A walkthrough of how the existing StackTach worker is built can be seen here: http://www.youtube.com/watch?v=thaZcHuJXhM

Push-back

Some of the arguments we've heard about going with a fully notification-based mechanism are:

  • Unreliability of the periodic_task mechanism in the services.
    • Proposal: find and fix these delays
      • -- I think this was discussed several times in the mailing list and we can also notice some effort working on it already (http://lists.openstack.org/pipermail/openstack-dev/2013-January/004491.html), but I'm not sure if is easy to fix. I agree with Nick and Hellman that we need something working. In the long term, I'm not object to it. -- yjiang5
        • Agreed. We don't want to replace everything *right now* and cause problems with the next release.

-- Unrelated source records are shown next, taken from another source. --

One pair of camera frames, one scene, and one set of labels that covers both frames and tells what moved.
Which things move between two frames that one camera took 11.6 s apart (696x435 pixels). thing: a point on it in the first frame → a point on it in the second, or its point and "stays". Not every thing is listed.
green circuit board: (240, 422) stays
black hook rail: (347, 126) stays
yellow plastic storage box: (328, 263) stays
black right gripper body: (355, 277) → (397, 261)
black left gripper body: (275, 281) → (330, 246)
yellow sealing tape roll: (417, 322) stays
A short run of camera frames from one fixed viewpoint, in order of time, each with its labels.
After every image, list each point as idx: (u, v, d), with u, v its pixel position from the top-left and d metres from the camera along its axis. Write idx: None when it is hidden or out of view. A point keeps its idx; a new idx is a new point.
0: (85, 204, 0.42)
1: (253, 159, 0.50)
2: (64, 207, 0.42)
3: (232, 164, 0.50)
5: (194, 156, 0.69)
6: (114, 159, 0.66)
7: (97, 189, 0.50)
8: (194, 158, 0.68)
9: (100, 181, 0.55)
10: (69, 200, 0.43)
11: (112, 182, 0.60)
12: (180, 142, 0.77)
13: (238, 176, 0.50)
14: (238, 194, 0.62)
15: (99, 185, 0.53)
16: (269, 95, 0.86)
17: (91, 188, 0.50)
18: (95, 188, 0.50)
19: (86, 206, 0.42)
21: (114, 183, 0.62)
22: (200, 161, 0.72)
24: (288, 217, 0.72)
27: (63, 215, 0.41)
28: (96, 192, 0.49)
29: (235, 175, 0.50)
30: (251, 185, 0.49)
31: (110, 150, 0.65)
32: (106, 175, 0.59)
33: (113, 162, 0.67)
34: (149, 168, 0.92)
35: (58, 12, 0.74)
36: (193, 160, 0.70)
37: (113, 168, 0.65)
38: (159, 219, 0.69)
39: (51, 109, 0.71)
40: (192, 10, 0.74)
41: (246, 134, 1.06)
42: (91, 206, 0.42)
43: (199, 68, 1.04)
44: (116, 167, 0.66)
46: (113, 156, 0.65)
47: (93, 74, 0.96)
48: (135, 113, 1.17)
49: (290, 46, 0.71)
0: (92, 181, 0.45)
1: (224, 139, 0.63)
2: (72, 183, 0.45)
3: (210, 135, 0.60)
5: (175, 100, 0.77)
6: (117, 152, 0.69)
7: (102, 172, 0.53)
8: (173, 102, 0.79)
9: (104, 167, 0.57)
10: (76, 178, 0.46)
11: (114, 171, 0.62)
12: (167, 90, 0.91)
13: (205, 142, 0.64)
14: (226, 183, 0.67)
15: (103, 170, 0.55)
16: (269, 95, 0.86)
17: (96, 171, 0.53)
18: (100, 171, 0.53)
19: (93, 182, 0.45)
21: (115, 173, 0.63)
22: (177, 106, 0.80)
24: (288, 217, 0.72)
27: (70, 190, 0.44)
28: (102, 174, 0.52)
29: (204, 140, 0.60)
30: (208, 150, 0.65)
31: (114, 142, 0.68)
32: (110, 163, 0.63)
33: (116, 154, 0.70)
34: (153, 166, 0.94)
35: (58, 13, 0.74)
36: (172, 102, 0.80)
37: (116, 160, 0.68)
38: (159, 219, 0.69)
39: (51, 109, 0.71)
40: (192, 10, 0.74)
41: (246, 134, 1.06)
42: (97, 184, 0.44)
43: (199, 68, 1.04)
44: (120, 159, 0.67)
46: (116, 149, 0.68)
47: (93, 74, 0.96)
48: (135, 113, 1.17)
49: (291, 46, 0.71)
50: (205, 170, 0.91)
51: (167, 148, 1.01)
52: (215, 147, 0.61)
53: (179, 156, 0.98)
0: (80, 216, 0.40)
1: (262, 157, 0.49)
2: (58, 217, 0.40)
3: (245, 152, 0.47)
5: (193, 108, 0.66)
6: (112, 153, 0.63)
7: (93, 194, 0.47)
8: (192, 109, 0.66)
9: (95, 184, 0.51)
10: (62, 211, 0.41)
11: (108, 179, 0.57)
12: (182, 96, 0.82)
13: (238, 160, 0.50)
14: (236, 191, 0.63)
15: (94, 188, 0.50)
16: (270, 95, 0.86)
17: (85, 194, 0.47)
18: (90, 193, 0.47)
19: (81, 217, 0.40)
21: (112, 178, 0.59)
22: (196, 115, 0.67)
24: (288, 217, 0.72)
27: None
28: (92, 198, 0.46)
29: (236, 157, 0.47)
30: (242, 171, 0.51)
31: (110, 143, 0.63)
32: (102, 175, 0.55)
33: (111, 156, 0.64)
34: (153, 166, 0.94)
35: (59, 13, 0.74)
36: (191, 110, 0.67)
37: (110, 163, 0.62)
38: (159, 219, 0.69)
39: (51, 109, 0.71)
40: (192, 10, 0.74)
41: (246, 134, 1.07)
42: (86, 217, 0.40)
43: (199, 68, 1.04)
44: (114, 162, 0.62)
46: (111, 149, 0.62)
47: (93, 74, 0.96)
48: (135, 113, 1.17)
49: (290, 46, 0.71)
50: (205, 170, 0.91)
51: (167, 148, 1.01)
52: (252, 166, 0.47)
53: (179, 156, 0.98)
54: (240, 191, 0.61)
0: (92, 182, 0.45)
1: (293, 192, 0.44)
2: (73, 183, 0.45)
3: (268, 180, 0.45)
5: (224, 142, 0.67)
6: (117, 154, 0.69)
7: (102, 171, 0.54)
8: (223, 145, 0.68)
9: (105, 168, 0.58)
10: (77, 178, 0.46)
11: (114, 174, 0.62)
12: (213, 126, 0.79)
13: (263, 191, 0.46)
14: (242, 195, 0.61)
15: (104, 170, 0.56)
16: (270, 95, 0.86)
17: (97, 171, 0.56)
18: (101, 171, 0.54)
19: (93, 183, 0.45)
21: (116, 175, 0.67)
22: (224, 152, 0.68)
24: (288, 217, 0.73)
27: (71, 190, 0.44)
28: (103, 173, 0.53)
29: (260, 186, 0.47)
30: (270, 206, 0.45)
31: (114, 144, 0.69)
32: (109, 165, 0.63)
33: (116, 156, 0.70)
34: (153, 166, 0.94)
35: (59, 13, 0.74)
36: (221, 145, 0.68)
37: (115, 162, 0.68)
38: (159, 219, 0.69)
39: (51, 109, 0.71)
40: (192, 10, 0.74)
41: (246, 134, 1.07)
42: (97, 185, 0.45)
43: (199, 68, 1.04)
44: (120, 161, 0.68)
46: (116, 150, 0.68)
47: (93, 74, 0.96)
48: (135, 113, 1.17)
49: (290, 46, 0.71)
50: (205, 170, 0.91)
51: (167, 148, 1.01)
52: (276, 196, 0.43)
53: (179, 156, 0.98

But also, I'm pushing for not growing the current mechanism too much and instead thinking about putting our energy into an easier framework. --S
  • Not all services support notifications (i.e. Swift)
    • Proposal: work with those openstack teams to get proper notification support
  • Notification not suitable for high-speed monitoring.
    • Proposal: Agreed. Create a new UDP-based notification driver for these events with a highly efficient aggregator like statsd. -- agree with this in the long term. -- yjiang5

These are all relatively trivial modifications to make.